▸ Task prompt
Return the data exactly, without pictures.

▸ Data section
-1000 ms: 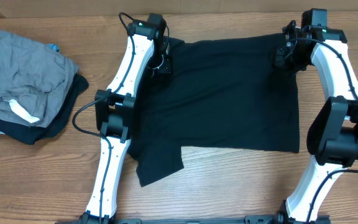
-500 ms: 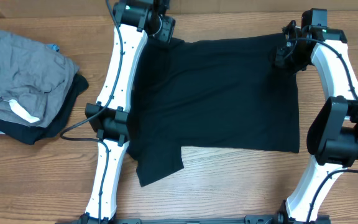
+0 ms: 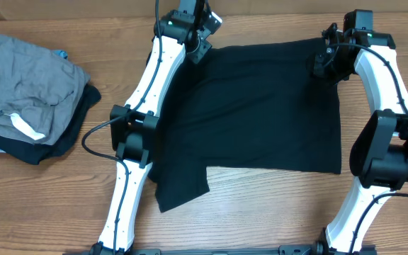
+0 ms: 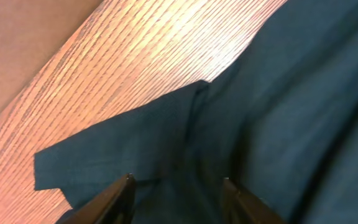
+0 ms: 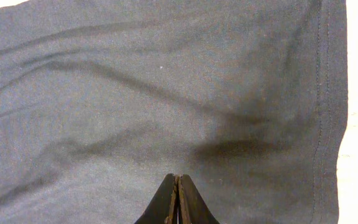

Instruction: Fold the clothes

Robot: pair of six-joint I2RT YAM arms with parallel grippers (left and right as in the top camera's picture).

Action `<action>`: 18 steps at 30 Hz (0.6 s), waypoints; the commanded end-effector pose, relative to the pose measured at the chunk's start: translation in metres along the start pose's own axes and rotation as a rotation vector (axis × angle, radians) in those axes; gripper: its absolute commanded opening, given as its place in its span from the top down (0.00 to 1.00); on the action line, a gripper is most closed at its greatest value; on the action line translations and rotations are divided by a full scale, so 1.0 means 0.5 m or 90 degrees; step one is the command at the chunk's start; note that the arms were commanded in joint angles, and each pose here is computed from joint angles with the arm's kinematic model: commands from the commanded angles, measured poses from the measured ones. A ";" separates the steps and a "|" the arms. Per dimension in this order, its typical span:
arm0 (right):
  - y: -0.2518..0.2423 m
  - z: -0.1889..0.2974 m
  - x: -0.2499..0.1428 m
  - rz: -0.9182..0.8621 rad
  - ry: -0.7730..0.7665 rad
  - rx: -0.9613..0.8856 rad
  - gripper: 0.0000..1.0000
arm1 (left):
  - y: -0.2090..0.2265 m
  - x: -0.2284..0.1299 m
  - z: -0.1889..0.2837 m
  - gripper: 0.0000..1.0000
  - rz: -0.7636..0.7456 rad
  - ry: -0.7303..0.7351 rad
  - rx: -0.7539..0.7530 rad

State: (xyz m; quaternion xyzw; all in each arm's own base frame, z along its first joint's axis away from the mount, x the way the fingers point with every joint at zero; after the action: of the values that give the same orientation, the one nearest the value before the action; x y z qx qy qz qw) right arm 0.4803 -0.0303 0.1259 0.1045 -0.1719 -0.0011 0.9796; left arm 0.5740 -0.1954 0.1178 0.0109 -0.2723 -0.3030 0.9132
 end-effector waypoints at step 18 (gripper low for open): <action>-0.001 0.000 0.004 0.008 -0.010 -0.003 0.96 | -0.006 -0.042 -0.100 0.51 -0.036 0.029 0.011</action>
State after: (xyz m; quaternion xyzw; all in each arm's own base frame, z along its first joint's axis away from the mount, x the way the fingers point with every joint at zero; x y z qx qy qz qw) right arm 0.4824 -0.0309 0.1264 0.1034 -0.1773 -0.0005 0.9787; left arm 0.5839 -0.1945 0.0857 0.0259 -0.2690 -0.3063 0.9128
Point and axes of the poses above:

▸ Worked solution
-1000 ms: 
-500 ms: 
+0 ms: 
+0 ms: 
+0 ms: 

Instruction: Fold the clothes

Robot: pair of six-joint I2RT YAM arms with parallel grippers (left and right as in the top camera's picture).

Action `<action>`: 18 steps at 30 Hz (0.6 s), waypoints; the commanded end-effector pose, relative to the pose measured at the chunk's start: translation in metres along the start pose's own axes and rotation as a rotation vector (axis × angle, radians) in those axes; gripper: its absolute commanded opening, given as its place in its span from the top down (0.00 to 1.00); on the action line, a gripper is most closed at its greatest value; on the action line translations and rotations are divided by a full scale, so 1.0 means 0.5 m or 90 degrees; step one is the command at the chunk's start; note that the arms were commanded in joint angles, and each pose here is computed from joint angles with the arm's kinematic model: commands from the commanded angles, measured poses from the measured ones. A ";" separates the steps and a "|" the arms. Per dimension in this order, its typical span:
arm0 (right):
  - y: -0.2518..0.2423 m
  - z: -0.1889..0.2974 m
  - x: -0.2499..0.1428 m
  - rz: -0.9182..0.8621 rad
  - ry: -0.7730..0.7665 rad
  - rx: -0.9613..0.8856 rad
  - gripper: 0.0000..1.0000
arm1 (left):
  - y: -0.2090..0.2265 m
  - x: -0.2284..0.1299 m
  - z: -0.1889..0.2837 m
  - gripper: 0.0000..1.0000
  - rz: -0.7636..0.7456 rad
  - ry: -0.7303..0.7351 rad
  - rx: -0.7539..0.7530 rad

State: (xyz m; quaternion xyzw; all in each arm's own base frame, z along its first joint's axis away from the mount, x the way the fingers point with every joint at zero; after the action: of the values that give the same orientation, the one nearest the value before the action; x y z qx qy qz qw) right arm 0.4803 -0.0303 0.1259 0.1045 -0.1719 -0.0011 0.9796; left arm 0.5740 -0.1954 0.1178 0.0109 -0.2723 -0.3030 0.9132
 end-effector waypoints at step 18 (gripper low for open): <action>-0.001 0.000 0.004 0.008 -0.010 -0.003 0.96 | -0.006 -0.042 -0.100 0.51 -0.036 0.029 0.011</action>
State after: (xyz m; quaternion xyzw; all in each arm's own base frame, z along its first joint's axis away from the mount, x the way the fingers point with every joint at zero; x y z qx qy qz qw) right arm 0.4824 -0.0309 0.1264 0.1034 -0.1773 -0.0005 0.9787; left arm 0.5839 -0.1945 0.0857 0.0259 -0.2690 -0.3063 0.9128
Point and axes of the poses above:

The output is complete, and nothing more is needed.